This work is an outgrowth of a verification project conducted at Advanced Micro Devices, Inc. over the past ten years, the purpose of which has been to ensure the correctness of the floating-point units of the series of microprocessors developed by AMD during that period. In order to maximize confidence in the validity of our results, the ACL2 theorem prover played a central role in this effort. RTL models of the designs, written in Verilog, were automatically translated into the language of ACL2, a first order logic based on recursive functions and mathematical induction, with the syntax of LISP. Behavioral specifications of the designs were encoded in the same logic and subjected to formal proofs, which were mechanically checked by the ACL2 prover.
During the course of this project, many thousands of definitions, lemmas, and theorems--all referred to as events in the ACL2 world--were formulated and admitted to the logic by the ACL2 prover.

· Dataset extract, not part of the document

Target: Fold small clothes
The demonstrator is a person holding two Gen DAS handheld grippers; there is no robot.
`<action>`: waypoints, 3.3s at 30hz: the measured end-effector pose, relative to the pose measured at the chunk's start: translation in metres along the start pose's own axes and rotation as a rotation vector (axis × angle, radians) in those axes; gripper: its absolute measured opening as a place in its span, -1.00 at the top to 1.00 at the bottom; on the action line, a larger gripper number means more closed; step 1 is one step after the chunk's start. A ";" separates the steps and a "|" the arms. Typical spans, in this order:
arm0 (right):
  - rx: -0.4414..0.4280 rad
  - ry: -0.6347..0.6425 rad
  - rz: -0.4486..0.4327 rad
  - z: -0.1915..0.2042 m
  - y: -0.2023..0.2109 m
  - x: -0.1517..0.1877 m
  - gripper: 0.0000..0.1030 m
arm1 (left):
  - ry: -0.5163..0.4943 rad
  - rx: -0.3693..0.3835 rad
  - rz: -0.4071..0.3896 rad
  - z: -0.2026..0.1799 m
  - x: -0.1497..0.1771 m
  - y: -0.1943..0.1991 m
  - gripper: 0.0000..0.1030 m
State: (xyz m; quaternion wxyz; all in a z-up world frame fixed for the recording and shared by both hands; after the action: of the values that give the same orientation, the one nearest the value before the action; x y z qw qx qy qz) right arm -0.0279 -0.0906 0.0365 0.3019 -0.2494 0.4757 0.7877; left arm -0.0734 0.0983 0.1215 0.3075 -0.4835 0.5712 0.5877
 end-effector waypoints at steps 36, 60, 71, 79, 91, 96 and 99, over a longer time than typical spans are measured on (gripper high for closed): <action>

Those events pertaining to the general principles of RTL design and computer arithmetic, i.e., not tied to a specific implementation, were collected in an evolving library for reuse in support of subsequent proofs. The current version of the library comprises approximately six hundred events. It has not only proved to be an effective tool in reducing the effort required in the verification of successive AMD processors, but has found use outside of AMD as well and is now included as a subdirectory of the standard ACL2 release.
This book is an exposition of the theory underlying the ACL2 RTL library. Here is the sense in which the word formal is used in the title: all of the definitions and results presented herein are transcriptions of mechanically checked ACL2 events. The accompanying proofs are derived from notes that were used to guide the prover interactively through this process.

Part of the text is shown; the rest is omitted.